Task statement.
Show each line of the listing in which the word "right" occurs.

(Data provided Opens)

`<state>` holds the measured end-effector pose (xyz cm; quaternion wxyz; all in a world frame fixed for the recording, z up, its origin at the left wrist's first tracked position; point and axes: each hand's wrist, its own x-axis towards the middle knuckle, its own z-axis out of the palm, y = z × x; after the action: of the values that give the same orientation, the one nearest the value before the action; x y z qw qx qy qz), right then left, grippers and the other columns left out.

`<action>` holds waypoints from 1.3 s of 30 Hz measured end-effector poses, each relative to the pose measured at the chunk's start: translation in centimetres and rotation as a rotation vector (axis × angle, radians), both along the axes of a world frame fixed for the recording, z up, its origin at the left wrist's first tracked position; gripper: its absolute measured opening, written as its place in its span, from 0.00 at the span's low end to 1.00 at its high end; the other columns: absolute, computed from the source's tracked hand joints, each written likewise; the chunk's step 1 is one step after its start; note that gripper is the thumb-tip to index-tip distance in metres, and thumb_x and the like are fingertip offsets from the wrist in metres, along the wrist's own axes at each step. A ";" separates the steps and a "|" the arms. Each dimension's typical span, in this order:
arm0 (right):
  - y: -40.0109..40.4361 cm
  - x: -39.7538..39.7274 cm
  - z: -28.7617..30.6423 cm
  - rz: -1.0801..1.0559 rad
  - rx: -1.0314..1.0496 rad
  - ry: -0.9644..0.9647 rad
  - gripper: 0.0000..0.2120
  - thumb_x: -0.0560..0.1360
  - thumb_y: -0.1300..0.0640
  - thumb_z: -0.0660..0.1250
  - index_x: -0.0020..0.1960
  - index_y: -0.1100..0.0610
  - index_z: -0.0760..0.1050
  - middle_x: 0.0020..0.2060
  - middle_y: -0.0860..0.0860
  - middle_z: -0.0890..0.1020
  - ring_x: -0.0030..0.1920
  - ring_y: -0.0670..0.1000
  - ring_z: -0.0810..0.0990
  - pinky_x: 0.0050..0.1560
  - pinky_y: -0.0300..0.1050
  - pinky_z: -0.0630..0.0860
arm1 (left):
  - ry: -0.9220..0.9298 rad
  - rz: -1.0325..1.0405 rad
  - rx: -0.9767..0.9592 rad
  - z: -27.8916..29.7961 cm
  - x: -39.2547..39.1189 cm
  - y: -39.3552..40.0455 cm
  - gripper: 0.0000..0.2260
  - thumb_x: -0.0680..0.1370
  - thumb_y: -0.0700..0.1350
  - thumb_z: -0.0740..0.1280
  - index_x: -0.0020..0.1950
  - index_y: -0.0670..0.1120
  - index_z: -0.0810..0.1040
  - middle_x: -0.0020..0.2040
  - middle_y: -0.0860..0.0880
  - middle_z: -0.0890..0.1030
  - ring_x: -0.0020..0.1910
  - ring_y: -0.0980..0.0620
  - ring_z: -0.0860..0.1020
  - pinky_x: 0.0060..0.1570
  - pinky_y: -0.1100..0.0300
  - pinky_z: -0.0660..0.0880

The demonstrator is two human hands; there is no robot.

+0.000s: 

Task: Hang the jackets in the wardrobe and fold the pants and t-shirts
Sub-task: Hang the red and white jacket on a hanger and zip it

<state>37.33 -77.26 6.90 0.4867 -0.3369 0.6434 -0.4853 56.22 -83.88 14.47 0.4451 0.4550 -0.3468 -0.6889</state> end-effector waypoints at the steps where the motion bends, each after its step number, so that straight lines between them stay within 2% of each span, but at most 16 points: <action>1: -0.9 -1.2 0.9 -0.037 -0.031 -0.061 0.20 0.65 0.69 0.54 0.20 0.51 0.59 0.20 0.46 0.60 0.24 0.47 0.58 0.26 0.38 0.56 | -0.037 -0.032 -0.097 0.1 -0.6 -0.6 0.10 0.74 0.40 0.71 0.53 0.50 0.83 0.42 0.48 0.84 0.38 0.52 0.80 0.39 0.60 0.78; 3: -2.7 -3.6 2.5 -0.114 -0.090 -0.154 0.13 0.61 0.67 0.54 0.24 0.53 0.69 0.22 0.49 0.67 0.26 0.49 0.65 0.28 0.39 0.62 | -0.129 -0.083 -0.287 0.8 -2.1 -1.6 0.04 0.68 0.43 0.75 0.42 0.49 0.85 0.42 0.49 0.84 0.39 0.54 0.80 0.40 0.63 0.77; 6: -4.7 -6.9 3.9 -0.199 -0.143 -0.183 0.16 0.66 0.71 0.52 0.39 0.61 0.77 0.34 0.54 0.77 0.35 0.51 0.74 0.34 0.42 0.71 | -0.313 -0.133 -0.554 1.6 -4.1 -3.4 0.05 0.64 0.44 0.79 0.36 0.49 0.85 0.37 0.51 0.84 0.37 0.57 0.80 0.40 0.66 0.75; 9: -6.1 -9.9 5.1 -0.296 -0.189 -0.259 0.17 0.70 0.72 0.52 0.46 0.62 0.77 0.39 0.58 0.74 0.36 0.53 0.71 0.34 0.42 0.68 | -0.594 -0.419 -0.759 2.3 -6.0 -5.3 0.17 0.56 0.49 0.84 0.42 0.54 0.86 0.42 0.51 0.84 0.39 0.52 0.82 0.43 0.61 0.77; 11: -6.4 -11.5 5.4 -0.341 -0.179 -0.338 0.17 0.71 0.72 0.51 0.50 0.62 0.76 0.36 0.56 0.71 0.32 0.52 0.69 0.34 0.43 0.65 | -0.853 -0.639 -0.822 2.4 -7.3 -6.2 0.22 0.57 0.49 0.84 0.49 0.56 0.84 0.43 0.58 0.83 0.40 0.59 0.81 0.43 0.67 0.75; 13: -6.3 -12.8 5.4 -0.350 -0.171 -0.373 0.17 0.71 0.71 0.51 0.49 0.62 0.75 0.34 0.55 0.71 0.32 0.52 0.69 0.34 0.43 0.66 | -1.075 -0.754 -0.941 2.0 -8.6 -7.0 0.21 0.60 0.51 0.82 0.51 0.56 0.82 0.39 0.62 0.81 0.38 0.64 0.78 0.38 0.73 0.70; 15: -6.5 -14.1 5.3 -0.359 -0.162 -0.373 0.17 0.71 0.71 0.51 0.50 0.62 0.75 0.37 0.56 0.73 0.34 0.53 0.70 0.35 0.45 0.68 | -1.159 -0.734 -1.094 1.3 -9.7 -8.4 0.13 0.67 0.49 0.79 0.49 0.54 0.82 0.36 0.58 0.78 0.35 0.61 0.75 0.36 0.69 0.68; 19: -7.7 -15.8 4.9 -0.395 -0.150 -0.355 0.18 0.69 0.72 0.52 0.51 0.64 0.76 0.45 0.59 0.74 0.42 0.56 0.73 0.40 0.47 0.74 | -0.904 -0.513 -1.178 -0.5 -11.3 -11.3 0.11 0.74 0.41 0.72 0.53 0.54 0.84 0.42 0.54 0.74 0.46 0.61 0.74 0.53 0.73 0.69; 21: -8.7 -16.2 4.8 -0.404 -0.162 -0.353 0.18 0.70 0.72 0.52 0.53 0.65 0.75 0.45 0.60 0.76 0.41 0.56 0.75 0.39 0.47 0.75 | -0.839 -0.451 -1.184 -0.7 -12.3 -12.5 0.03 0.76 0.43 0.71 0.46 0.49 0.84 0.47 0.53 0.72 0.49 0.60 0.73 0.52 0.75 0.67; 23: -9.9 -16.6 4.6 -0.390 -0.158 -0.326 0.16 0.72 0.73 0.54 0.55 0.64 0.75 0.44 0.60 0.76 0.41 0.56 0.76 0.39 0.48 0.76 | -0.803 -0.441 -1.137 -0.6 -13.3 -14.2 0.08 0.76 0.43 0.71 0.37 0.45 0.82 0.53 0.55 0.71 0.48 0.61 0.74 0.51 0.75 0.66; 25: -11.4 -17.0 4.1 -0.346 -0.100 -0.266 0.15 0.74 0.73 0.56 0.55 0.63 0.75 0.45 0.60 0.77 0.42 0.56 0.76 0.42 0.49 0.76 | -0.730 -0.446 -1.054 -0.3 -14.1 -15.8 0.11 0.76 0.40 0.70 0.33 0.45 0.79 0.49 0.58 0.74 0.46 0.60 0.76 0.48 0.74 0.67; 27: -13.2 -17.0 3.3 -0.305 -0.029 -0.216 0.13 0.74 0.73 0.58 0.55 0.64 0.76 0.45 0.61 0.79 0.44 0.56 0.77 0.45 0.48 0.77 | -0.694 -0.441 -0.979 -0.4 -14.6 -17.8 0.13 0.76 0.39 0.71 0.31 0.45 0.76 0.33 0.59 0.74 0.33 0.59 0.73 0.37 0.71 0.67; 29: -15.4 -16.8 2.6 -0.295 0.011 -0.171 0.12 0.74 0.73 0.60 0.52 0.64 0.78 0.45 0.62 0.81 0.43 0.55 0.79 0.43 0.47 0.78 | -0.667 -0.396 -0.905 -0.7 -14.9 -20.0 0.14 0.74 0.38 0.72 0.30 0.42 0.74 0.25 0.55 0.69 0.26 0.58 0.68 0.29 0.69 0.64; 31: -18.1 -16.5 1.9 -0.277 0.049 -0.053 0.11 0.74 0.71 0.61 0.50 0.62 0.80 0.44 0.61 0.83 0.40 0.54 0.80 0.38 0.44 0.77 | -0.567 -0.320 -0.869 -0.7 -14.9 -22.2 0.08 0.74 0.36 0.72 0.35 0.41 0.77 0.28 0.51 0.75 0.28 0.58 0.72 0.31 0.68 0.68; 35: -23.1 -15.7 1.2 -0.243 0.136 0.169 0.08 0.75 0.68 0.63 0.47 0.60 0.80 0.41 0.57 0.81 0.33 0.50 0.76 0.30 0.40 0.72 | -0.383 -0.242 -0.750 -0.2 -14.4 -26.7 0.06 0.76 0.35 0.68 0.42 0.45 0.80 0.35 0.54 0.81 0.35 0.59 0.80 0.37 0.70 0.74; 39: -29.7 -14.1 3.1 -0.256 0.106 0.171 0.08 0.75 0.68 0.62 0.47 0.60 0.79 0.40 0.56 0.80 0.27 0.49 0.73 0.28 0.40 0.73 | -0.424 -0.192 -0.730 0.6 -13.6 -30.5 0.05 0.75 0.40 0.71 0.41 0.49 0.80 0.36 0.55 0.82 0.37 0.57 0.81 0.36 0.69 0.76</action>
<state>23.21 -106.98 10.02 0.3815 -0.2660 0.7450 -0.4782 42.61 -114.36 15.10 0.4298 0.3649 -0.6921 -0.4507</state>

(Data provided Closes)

Task result.
`<state>` holds the measured end-effector pose (xyz cm; quaternion wxyz; all in a world frame fixed for the recording, z up, its origin at the left wrist's first tracked position; point and axes: each hand's wrist, its own x-axis towards the middle knuckle, its own z-axis out of the palm, y = z × x; after the action: of the values that give the same orientation, the one nearest the value before the action; x y z qw qx qy qz), right then left, grippers and the other columns left out.
arm0 (right):

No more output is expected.